## What you need to do:
Read through the listing below, and copy every line where the string "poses" appears.

## Stored data:
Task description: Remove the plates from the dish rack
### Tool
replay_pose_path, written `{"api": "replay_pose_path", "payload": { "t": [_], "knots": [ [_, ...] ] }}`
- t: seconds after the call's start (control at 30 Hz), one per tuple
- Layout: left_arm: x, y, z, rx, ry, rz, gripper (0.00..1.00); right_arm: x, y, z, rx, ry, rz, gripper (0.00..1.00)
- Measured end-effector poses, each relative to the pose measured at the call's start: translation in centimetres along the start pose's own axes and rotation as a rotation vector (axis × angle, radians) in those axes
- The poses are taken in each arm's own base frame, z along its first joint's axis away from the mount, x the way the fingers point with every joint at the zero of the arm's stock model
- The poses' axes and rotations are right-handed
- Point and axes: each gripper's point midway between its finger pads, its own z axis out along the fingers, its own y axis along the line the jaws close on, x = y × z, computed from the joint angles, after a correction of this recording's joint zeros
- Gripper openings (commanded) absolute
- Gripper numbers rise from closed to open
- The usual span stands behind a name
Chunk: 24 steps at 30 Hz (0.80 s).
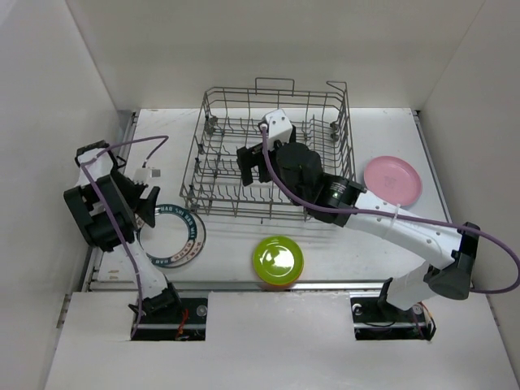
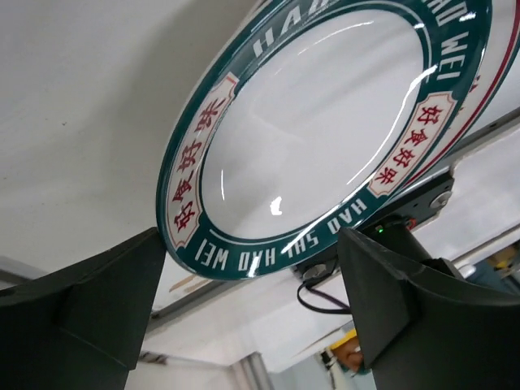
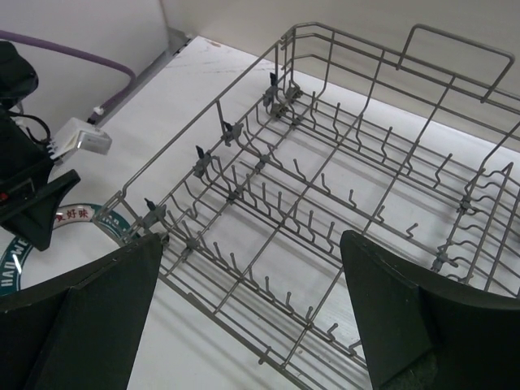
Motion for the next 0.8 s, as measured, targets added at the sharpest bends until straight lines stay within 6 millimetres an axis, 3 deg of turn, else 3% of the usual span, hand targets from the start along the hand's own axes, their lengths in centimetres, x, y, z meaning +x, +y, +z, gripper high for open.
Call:
{"api": "replay_pose_path", "payload": {
  "t": [0.27,0.53,0.6,0.67,0.73,0.8],
  "knots": [
    [-1.0,-2.5,-1.4,-0.089,0.022,0.093,0.85,0.3,0.0,-0.1,0.002,0.010,0.000,0.96],
    [-1.0,-2.8,-1.6,-0.084,0.011,0.093,0.84,0.7,-1.6,0.0,0.063,0.030,0.010,0.96],
    [-1.4,-3.1,-1.9,-0.082,-0.011,0.068,0.84,0.8,-3.5,0.2,0.116,0.048,0.041,0.96],
    [-2.0,-3.4,-3.0,-0.105,-0.060,0.024,0.84,0.7,-6.6,0.1,0.203,0.058,0.086,0.96],
    [-2.9,-3.3,-5.0,-0.169,-0.145,-0.068,0.84,0.1,-11.5,-0.8,0.348,0.046,0.139,0.96],
    [-3.5,-2.7,-7.7,-0.286,-0.253,-0.170,0.85,-1.3,-17.1,-3.0,0.524,0.000,0.192,0.96]
  ]
}}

## Answer to this task:
- Measured end-effector poses, each relative to the pose measured at the call's start: translation in centimetres along the start pose's own axes and rotation as a rotation vector (axis × angle, radians) in those axes
- The poses are taken in each arm's own base frame, z along its first joint's axis away from the mount, x the way the fingers point with every joint at the zero of the arm's stock model
- The poses' axes and rotations are right-handed

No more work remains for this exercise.